JPMorgan Chase & Co. has pulled ahead of Wells Fargo in consumer banking, generating about $2 billion more from the business. Two years ago, Wells Fargo was ahead by almost $1 billion.
Wells Fargo's business model is still "extraordinary," Mr. Scharf, a longtime protegee of JPMorgan CEO Jamie Dimon, said on a conference call Friday.
Resolving regulatory issues will be his top priority, he said, adding that he's not yet set a timeline for strategy or targets.
Ms. Duke said on the call that "we're pretty well along" on the bulk of the regulatory work needed.

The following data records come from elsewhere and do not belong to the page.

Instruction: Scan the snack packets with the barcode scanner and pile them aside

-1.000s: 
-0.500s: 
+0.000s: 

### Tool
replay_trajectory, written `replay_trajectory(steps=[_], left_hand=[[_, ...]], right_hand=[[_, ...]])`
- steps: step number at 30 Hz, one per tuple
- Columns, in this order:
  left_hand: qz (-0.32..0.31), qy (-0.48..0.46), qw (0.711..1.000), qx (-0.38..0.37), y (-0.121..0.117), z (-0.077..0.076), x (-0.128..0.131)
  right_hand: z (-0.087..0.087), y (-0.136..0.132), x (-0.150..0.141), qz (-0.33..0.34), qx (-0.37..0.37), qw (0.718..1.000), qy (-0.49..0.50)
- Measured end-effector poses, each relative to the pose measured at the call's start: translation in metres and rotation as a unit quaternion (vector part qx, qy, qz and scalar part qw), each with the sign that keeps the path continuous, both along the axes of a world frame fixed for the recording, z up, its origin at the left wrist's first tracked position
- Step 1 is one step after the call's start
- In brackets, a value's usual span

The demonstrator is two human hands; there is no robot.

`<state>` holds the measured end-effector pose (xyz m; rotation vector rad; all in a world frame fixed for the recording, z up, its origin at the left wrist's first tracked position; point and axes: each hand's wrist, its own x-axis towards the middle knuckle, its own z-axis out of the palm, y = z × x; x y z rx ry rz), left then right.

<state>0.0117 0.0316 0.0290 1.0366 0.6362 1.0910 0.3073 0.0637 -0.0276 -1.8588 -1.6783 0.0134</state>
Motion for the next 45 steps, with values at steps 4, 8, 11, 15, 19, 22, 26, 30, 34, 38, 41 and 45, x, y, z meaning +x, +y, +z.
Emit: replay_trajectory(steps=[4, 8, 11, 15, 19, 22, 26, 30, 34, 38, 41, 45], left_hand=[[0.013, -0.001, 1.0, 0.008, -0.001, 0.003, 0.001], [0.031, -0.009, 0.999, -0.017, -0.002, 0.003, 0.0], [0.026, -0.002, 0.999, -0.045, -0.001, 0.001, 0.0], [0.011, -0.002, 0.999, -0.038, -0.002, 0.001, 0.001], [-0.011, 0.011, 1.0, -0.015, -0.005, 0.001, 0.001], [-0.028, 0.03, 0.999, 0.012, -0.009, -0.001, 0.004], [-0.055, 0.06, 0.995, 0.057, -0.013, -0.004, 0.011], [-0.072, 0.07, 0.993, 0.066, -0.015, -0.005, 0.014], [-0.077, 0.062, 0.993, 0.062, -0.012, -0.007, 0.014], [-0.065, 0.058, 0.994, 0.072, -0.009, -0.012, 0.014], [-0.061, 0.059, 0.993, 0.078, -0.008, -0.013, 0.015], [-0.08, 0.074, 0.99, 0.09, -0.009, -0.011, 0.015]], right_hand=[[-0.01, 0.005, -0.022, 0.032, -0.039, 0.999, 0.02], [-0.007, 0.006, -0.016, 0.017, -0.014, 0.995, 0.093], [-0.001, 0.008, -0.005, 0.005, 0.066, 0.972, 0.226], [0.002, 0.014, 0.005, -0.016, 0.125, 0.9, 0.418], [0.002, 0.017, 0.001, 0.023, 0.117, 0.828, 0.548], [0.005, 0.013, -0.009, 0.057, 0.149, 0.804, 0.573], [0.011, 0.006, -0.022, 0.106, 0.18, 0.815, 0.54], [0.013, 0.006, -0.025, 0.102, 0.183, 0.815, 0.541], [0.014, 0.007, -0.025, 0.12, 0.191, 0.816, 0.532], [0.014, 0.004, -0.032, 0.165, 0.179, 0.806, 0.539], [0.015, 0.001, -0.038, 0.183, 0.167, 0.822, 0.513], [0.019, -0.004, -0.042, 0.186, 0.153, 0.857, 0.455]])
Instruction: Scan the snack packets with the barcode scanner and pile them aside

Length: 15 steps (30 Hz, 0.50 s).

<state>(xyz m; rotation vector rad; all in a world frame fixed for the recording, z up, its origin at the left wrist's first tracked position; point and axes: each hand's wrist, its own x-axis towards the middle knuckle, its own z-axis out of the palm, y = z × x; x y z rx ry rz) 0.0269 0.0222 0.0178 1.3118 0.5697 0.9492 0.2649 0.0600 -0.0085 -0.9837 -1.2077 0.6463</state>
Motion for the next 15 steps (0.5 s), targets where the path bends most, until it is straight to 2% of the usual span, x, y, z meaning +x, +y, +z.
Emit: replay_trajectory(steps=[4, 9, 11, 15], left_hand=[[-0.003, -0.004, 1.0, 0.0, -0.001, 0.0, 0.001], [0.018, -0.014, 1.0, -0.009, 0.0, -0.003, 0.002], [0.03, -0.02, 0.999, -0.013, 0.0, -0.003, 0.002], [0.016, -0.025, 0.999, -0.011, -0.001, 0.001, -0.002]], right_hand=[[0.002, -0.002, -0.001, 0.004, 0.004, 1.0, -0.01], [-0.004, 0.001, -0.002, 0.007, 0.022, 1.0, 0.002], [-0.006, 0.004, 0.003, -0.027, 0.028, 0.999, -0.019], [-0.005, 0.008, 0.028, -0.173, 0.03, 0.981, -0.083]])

Wells Fargo has brought in several JPMorgan veterans, including chief risk officer Amanda Norton and technology head Saul Van Beurden, as it turned over its top ranks in the past three years. Throughout Wells Fargo's CEO search, JPMorgan — the nation's largest lender — was widely seen as having the most current and former executives capable of doing the job.
East Coast ties
Mr. Scharf joined Visa as its CEO in November of 2012 after a decade at JPMorgan, where he led retail banking before taking over an investment arm. He oversaw Visa during a time when the industry's profits snowballed as consumers around the world increasingly turned to electronic payments.
But Mr. Scharf resigned from Visa in 2016 to be closer to his family on the East Coast.

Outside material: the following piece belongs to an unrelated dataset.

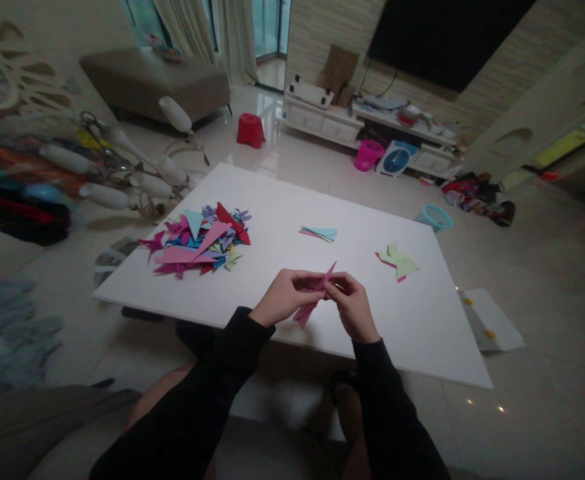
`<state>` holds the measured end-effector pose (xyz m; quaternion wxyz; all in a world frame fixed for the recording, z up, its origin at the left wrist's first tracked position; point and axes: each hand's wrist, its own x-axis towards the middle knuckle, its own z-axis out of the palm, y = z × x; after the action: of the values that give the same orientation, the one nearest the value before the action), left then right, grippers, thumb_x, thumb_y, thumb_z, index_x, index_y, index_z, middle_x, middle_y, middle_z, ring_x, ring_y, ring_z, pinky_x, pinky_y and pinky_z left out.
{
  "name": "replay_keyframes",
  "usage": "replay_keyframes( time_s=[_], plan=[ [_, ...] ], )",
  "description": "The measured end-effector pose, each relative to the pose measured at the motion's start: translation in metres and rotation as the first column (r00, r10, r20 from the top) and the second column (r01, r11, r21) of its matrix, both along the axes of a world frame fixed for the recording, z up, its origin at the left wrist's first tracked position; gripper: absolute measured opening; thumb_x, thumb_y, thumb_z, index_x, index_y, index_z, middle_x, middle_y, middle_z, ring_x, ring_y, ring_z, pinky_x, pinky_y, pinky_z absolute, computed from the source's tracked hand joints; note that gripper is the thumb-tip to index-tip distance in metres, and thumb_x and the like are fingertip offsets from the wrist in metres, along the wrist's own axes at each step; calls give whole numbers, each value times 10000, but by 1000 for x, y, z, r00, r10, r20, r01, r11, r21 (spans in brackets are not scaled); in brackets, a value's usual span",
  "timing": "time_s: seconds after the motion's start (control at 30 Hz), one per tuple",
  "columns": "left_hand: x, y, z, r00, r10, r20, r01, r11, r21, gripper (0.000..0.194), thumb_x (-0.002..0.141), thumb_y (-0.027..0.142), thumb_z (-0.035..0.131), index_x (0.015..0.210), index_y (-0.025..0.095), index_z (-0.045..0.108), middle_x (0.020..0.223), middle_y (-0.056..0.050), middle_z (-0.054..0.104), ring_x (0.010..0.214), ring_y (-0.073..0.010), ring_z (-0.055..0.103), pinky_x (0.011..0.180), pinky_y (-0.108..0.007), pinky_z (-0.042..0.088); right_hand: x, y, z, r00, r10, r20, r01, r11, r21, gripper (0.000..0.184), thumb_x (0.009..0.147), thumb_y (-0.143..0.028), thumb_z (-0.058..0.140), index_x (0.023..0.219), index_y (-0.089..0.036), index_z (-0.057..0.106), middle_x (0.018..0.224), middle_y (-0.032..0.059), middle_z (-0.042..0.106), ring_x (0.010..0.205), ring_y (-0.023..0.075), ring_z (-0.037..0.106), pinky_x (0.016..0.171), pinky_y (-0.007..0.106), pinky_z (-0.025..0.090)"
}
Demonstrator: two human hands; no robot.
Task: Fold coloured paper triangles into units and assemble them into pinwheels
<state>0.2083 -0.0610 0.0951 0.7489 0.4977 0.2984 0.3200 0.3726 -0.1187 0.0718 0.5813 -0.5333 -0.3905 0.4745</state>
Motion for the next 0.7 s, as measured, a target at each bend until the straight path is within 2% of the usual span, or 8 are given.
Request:
replay_keyframes(
  time_s=[0.23, 0.43, 0.57, 0.7],
  plan=[
    [1, 4, -9, 1000, -4, 21, 5, 998, -67, 460, 663, 193, 878, 1101, 111, 762, 1063, -134, 782, 988, -269, 750, 988, -436, 573, -1, 3, 2, 999, -37, -30, 37, 999, -8, 224, 735, -351, 854, 853, -213, 722, 767, -11, 694, 662, 135, 617, 661, 300, 505],
    [1, 4, -12, 1000, 5, 30, -3, 998, -61, 535, 723, 289, 855, 1199, 90, 711, 1102, -162, 769, 991, -273, 747, 975, -422, 562, -2, 0, 8, 999, -40, -22, 40, 999, -8, 231, 737, -359, 857, 849, -211, 717, 759, -7, 701, 659, 141, 633, 659, 305, 516],
    [3, 3, -10, 999, -29, 40, 30, 999, -29, 570, 794, 365, 800, 1264, 74, 660, 1056, -172, 775, 937, -267, 752, 906, -391, 569, -3, -1, 12, 999, -49, -19, 49, 999, -4, 243, 728, -365, 861, 833, -205, 710, 754, -7, 699, 655, 141, 639, 652, 306, 530],
    [3, 0, -6, 1000, -16, 16, 16, 1000, -4, 594, 785, 379, 808, 1271, 83, 638, 941, -153, 788, 840, -257, 756, 782, -343, 573, -5, -3, 15, 999, -45, 0, 45, 999, 6, 263, 714, -377, 865, 818, -204, 697, 736, -12, 689, 639, 143, 632, 644, 314, 539]
  ],
)
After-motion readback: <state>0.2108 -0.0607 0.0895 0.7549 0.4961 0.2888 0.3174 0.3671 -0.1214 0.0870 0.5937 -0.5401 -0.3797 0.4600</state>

He'll run Wells Fargo from New York, according to the statement.
At Bank of New York, he struggled to turn the trust and custody bank around, as shares are still below where they were when he took over more than two years ago.

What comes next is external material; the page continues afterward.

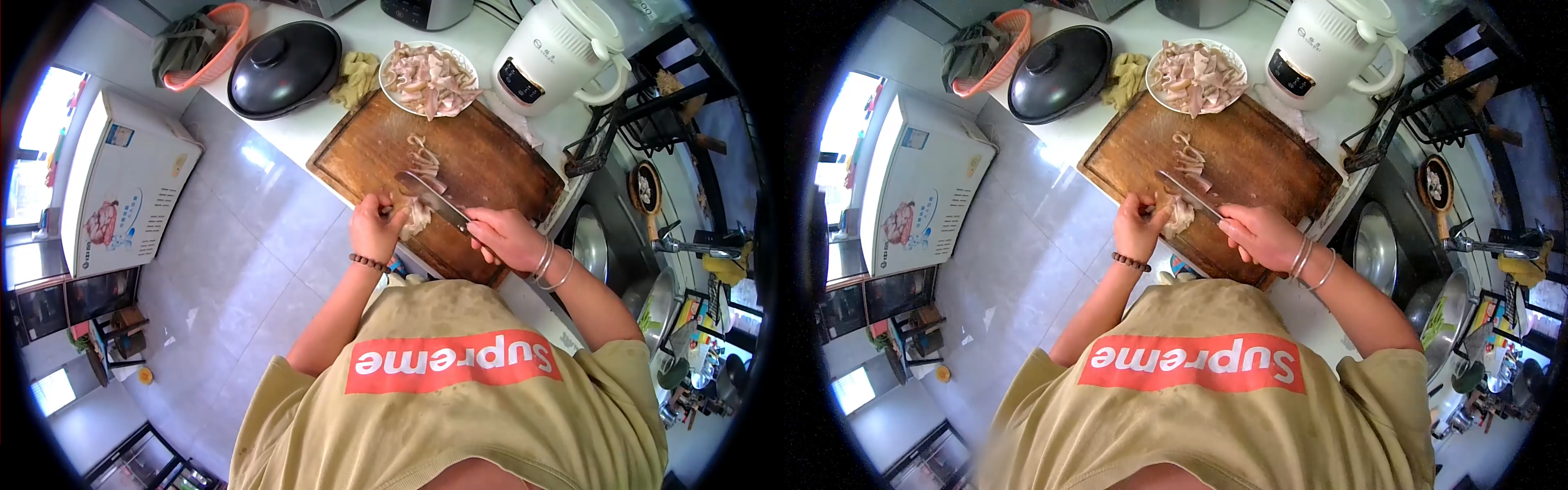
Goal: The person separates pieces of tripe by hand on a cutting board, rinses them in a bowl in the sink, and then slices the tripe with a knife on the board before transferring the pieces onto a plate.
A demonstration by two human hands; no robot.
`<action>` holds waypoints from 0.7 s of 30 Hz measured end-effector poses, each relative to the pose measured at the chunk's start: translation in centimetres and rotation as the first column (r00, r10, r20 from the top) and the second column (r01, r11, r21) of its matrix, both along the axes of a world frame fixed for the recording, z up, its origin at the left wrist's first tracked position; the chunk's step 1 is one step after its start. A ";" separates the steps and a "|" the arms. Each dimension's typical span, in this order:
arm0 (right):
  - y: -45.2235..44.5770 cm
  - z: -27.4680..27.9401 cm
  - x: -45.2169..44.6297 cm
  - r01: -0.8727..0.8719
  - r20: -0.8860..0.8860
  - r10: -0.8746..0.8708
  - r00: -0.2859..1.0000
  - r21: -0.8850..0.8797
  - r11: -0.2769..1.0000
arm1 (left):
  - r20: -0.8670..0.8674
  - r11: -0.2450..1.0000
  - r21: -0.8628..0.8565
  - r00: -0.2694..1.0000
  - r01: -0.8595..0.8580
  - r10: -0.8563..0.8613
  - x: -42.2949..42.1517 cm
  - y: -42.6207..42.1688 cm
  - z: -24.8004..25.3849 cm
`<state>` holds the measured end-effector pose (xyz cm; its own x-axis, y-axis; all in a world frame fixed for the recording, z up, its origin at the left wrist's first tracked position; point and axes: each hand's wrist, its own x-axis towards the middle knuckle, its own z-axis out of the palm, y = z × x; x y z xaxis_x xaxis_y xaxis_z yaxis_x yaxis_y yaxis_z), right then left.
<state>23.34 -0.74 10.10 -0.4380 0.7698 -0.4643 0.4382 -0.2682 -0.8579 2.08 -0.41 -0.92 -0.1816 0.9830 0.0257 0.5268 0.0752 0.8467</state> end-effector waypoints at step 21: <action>-1.1 -4.9 1.9 -0.296 0.620 -0.087 0.780 0.489 0.821 | 0.017 0.999 -0.036 1.000 -0.016 0.017 0.2 0.0 -0.1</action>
<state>25.19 -1.81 5.24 -0.3138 0.9322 -0.1805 0.8941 0.2262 -0.3865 2.25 -0.37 -0.98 -0.1977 0.9802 -0.0133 0.5103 0.1145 0.8524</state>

The bank's new CEO "may be pivotal in moving Wells Fargo forward from recent issues and executing a long-term strategy to drive profitable growth," Alison Williams and Neil Sipes, analysts at Bloomberg Intelligence, said in a note. "In addition to his CEO roles at BNY Mellon and Visa, Scharf's experience in running JPMorgan's retail business will serve him well in his new role."
Wells Fargo's board of directors conducted a months-long search for someone outside the bank to fill the top slot after Tim Sloan abruptly stepped down in March, bowing to pressure from regulators, politicians and investors. Mr. Parker, the bank's general counsel who joined in 2017, has been running the bank since then.
Scandal erupted at the company in 2016, with the revelation that employees had opened millions of potentially fake accounts to meet sales goals.
The ensuing fallout claimed then-CEO John Stumpf, and the board chose Mr. Sloan, a three-decade Wells Fargo veteran and Mr. Stumpf's heir apparent, to take the top job.
Problems emerged in more business lines during Mr. Sloan's time at the top, prompting additional scrutiny and calls for his ouster from lawmakers including Massachusetts Democrat Elizabeth Warren.
The rebukes from politicians and regulators got louder, culminating in a congressional hearing and a pair of public criticisms from the Office of the Comptroller of the Currency and the Federal Reserve in March. Mr. Sloan announced his retirement days later.
As part of the fix, Wells Fargo has been focusing on cutting expenses, which have been pushed higher by legal costs, remediation and fines. The company still employs more people than any other U.S. bank, and its revenue per employee has trailed most major competitors in recent years.
Mr. Sloan had said he planned to cut head count — currently at 262,800 — by as much as 10% over three years, but Mr. Scharf may decide on a different route.
Mr. Parker will continue at Wells Fargo as the company's general counsel, according to the statement.